Saturday, June 9, 2012

Stanford Project on Income and Inequality

A group of sociologists at Stanford and Harvard (and on from U. Mich) recently finished an impressive and sizable project on inequality in the US called Inequality in the United States: Understanding Inequality with Data (click here for the entire, 89 page report, complete with multiple tables and charts).  They don't just focus on income inequality, but also include debt, education, employment, family, gender, health, immigration, mobility, politics, poverty, race, violent crime and wealth, and they offer many specific analyses within each category (e.g., changes in union membership, or changes in US industry as part of the employment section).  Many of the tables show changes over time so you can get a sense of today's rates compared to those of years before.  Further, you can see at what point in time significant changes in trajectories occurred (click here to see a select number of slides individually). This is really an impressive assembly of data put together into an easily understandable format.  This would be perfect for journalists, researchers, students, and other bloggers who write about these topics.  Some of the data is even broken down by state so you can compare across states (e.g., violent crime) and others allow you to see how the US compares with other countries.  More about the project and other material can be found on the Stanford Center on Poverty and Inequality website. Here you can test you poverty and inequality IQ and learn the 20 facts about poverty and inequality that everyone should know.

To address these issues through policy, the Center posted a short chapter from a popular book called "Inequality by Design" which uses sociological data to critique the popular Bell Curve viewpoint and explain inequality as a consequence of they way our social institutes are designed and function.  They also offer a short (5-page) report on aspiring for income equality in a 2007 issue of Contexts, which is a publication of the American Sociological Association.

Below I posted their May, 2012 press release (after the break).
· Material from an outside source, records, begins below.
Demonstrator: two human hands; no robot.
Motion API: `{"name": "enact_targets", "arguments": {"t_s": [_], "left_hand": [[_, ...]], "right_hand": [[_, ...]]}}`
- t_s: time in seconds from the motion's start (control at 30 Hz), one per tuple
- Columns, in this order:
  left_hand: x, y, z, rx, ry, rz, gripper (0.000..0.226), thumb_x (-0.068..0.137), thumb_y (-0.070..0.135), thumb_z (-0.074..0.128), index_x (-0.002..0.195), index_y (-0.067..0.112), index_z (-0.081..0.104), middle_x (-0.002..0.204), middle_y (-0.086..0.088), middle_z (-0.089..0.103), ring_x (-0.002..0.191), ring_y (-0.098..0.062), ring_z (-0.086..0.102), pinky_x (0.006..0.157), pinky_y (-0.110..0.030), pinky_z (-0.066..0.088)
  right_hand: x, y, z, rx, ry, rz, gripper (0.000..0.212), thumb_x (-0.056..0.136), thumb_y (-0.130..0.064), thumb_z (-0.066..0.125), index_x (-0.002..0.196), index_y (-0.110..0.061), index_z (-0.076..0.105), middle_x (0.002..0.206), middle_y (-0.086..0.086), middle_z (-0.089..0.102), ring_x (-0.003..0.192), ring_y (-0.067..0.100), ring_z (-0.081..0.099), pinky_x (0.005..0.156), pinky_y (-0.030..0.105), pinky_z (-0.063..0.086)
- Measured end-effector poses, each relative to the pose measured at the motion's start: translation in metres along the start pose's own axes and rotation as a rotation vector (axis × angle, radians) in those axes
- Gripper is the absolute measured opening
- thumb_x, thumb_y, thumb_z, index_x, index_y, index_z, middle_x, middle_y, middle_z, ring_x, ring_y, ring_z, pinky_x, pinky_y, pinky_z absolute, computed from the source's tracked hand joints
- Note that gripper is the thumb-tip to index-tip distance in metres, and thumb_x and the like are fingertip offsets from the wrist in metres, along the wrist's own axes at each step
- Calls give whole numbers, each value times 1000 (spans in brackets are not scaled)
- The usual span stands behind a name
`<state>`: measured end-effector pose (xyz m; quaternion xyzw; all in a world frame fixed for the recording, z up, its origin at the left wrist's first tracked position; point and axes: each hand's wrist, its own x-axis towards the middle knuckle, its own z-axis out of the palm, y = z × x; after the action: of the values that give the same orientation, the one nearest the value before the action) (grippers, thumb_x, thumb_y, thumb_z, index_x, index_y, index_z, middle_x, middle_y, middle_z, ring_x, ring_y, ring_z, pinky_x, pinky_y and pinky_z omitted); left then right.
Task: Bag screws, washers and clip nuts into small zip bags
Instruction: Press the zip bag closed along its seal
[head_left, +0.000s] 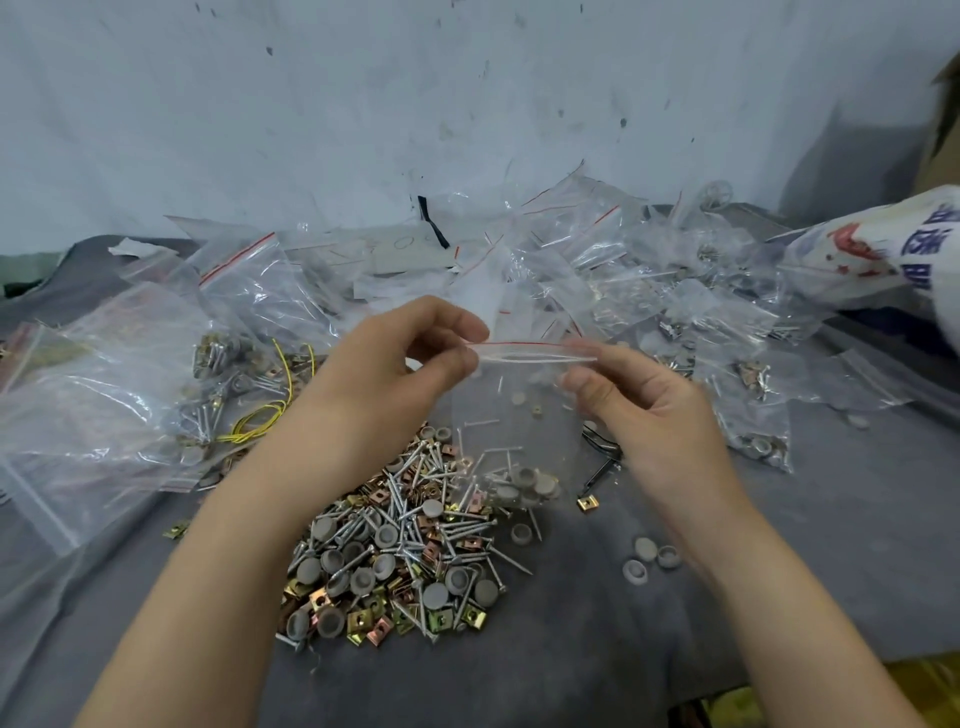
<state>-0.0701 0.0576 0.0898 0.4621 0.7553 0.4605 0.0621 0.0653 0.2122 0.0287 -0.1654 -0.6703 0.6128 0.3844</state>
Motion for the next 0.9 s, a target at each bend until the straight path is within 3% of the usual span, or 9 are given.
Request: {"name": "enact_targets", "arguments": {"t_s": [0.13,0.23,0.4,0.7,0.9], "left_hand": [[0,-9,7,-296,67,-60,27,92,10,66,109,31,66,92,5,73,88,-6,66,83,-23,48],[0,-18,18,-402,92,-135,25,92,12,66,111,29,66,88,5,72,82,-7,64,75,-24,50],[-2,-30,31,-390,108,-238,11,93,18,65,101,23,70,88,-1,74,77,-4,65,69,-18,52],[-1,-33,28,-318,137,-189,8,92,30,65,90,28,72,81,5,73,74,0,63,65,-9,48],[0,-31,23,-320,137,-152,7,90,36,65,88,33,72,87,-2,72,73,-6,60,72,-28,51]], "right_hand": [[3,3,0,72,109,44,16,76,-39,70,86,-30,78,82,-8,76,77,7,65,77,20,55],[3,7,1,121,127,79,24,73,-46,71,87,-28,79,83,-7,76,76,7,66,76,22,57],[5,8,6,149,125,86,18,76,-46,70,85,-35,80,82,-8,76,73,3,66,72,16,56],[10,9,9,158,146,72,18,77,-45,71,84,-31,80,77,-7,73,72,3,64,69,16,54],[8,9,10,125,149,6,18,76,-50,72,89,-40,80,75,-10,72,71,2,62,76,20,55]]}}
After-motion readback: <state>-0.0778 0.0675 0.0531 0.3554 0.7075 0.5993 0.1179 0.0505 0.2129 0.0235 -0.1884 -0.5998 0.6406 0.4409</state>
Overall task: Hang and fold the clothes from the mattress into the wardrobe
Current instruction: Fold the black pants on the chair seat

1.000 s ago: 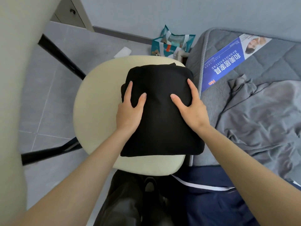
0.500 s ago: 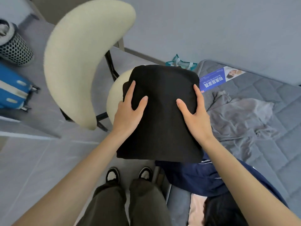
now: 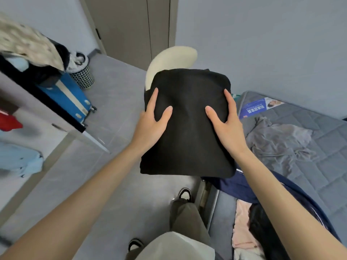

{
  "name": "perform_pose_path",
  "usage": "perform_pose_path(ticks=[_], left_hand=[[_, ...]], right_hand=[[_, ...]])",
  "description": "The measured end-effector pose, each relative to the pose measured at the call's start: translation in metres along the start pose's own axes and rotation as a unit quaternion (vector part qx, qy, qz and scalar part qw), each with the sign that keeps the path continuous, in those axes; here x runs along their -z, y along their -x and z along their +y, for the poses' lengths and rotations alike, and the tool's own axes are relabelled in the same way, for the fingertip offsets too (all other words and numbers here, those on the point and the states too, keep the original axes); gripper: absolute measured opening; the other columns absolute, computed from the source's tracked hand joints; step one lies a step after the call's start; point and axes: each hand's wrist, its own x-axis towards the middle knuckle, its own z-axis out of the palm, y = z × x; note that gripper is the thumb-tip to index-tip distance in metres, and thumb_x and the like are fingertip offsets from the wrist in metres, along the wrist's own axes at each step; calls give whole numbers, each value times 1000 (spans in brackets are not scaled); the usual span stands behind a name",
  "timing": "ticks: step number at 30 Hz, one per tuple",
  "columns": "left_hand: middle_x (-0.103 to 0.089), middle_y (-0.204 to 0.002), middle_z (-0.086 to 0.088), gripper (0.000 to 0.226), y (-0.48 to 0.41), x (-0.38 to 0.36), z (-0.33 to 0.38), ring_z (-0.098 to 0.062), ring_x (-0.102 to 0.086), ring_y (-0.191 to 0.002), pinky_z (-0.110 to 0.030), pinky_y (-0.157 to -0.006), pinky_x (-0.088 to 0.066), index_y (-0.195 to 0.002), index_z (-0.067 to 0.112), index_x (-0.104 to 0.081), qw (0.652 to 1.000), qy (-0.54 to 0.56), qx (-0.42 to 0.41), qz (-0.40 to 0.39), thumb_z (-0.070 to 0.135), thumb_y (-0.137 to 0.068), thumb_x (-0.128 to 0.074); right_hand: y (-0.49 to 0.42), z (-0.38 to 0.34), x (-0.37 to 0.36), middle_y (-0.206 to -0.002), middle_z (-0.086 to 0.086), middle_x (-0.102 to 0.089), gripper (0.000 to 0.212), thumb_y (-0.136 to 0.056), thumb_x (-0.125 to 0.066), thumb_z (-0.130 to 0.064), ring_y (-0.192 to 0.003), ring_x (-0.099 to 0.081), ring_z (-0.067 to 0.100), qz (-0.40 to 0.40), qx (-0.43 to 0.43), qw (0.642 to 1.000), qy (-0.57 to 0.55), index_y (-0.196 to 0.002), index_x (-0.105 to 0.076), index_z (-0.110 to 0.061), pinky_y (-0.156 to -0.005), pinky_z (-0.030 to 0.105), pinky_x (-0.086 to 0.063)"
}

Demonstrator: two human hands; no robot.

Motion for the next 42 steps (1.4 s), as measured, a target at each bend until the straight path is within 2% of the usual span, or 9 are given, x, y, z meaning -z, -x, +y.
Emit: perform_pose_path(ticks=[2, 5, 10, 13, 18, 23, 30, 38, 42], left_hand=[[-36, -148, 8, 63, 25, 38, -4, -14, -39, -132, -28, -103, -30, -146, 51, -10, 1000, -10, -3, 22, 54, -93, -45], [-35, -148, 10, 63, 66, 99, -14, -9, -38, -131, -26, -103, -28, -146, 49, -10, 998, -8, 1, 62, 52, -94, -46], [-34, -149, 13, 63, 141, 209, -27, -11, -37, -134, -36, -112, -32, -146, 49, -11, 989, 1, 17, 146, 51, -94, -46], [-35, -145, 20, 62, 185, 272, -31, -2, -36, -129, -27, -108, -31, -147, 46, -14, 976, 7, 22, 216, 47, -95, -47], [-32, -145, 22, 62, 236, 369, -26, -6, -35, -132, -34, -112, -30, -147, 49, -12, 951, 4, 47, 305, 52, -94, -45], [-30, -152, 11, 63, 262, 465, -3, -15, -38, -135, -33, -110, -35, -149, 42, -13, 920, -2, 38, 389, 48, -95, -45], [-38, -147, 12, 63, 262, 598, 45, -14, -43, -130, -31, -105, -37, -147, 46, -16, 875, -25, -1, 484, 51, -93, -47], [-32, -152, 7, 66, 224, 743, 109, -18, -37, -135, -34, -109, -33, -149, 40, -18, 830, -48, -30, 554, 51, -93, -50], [-33, -151, 6, 65, 204, 809, 134, -18, -39, -133, -25, -94, -33, -150, 38, -18, 811, -64, -33, 581, 49, -94, -49]], right_hand=[[25, -24, -24, -107, -45, -37, 66, -90, -60, -47, -94, -44, -27, -10, 19, 1000, -5, -146, -24, -44, -77, -7, -31], [60, -57, -65, -103, -50, -36, 67, -88, -59, -50, -104, -48, -13, -46, 46, 998, -16, -145, -24, -46, -94, 13, -37], [113, -128, -142, -125, -33, -46, 67, -87, -58, -54, -121, -47, 1, -133, 108, 985, -35, -144, -23, -50, -107, 31, -39], [142, -177, -190, -121, -33, -45, 66, -89, -59, -50, -118, -48, -3, -200, 142, 967, -62, -144, -22, -48, -107, 28, -39], [171, -259, -259, -121, -31, -45, 67, -90, -59, -46, -117, -49, -2, -294, 200, 930, -90, -146, -22, -43, -105, 28, -42], [185, -356, -321, -121, -27, -47, 66, -91, -58, -46, -105, -51, -7, -356, 251, 892, -118, -146, -22, -45, -79, 5, -40], [171, -500, -400, -123, -25, -50, 66, -88, -62, -46, -118, -52, 4, -405, 325, 836, -181, -144, -26, -46, -104, 34, -44], [133, -662, -482, -136, -14, -47, 68, -89, -61, -46, -121, -51, 13, -442, 378, 781, -225, -146, -24, -43, -103, 36, -44], [113, -735, -523, -130, -14, -48, 68, -88, -64, -42, -118, -52, 11, -461, 388, 759, -248, -145, -28, -40, -98, 31, -45]])
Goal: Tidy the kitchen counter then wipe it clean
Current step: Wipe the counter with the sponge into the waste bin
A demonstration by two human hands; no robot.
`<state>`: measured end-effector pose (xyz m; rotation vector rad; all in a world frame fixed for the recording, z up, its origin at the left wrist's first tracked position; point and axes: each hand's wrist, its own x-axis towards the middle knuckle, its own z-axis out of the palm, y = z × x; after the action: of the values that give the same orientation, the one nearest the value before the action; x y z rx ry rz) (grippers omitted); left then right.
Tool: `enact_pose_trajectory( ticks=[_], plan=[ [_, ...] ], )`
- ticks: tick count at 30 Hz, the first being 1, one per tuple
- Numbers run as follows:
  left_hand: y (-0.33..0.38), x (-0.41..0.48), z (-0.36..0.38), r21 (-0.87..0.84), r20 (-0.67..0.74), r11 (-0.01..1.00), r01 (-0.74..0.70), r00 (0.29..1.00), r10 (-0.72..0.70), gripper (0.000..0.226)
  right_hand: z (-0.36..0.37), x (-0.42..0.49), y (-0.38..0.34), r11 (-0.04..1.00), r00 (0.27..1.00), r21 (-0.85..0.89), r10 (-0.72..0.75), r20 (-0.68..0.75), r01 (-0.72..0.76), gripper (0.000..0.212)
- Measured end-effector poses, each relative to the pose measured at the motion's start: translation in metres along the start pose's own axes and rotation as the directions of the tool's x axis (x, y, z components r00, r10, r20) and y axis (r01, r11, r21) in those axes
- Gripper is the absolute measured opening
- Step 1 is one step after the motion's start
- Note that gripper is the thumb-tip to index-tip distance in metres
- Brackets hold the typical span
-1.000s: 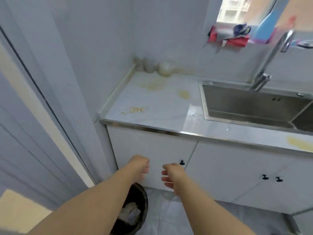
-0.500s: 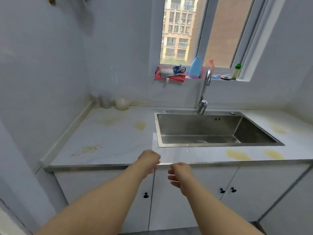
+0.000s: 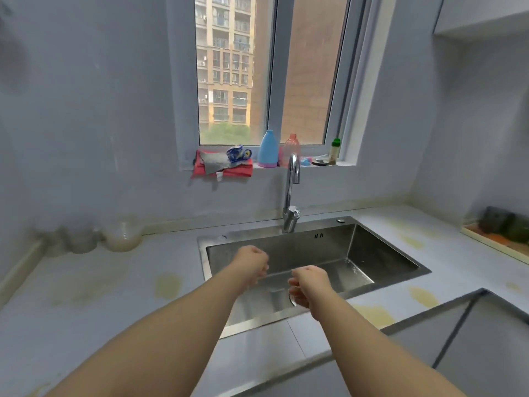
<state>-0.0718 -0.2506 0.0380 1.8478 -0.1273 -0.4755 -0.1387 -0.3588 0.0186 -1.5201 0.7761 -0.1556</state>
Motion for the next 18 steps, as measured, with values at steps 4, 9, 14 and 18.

Sharon Jank, Stanford University (sjank@stanford.edu)
Lindsay Owens, Stanford University (lowens@stanford.edu)
Between 2009 and 2011 media mentions of the phrase income inequalityincreased by over 250%. This rising interest in income inequality left many journalists, educators, and Americans scrambling for high-quality and informative facts about inequality. Unfortunately, existing research on inequality is not always easy to find, is quite technical, and often focuses narrowly on income inequality, paying less attention to the many other types of social and economic inequality in our society.
To remedy this problem, social scientists from different universities have compiled a broad set of facts and figures on inequality of all types; presented them in a clear format without academic jargon; and hosted them at one central location:inequality.com/slides.
The educational materials include fourteen modules, each examining a different face of inequality. They are debt, education, employment, family, gender, health, immigration, income, mobility, politics, poverty, race and ethnicity, violent crime,and wealth.
The modules are authored by a team of social science doctoral students from around the country who spend their professional lives trying to understand the causes and consequences of inequality. As young scholars, they are in the trenches of the scholarly inequality debates. Each scholar has authored the module that most closely matches his or her area of expertise.
Each author's module contains between 4 and 6 key charts and figures, each depicting a striking trend or result in inequality in that domain. No module covers the entirety of social science research on a given topic. Instead, the compendium purposely forgoes depth for breadth, providing a wide-ranging array of information about inequality. The final figures are culled from hundreds of books, articles, datasets, policy briefs, and working papers.
The authors have also limited textual explanations to the bare minimum, providing just enough text to explain the figure, largely letting each figure speak for itself.
The resulting effort, a comprehensive set of some of the most important trends in American inequality, will be distributed to educators, journalists, community leaders, policymakers, students, and workers. Please post a link to this new resource on your website, share it with your colleagues, distribute it among your networks, and use it in any other ways that may be useful to your work.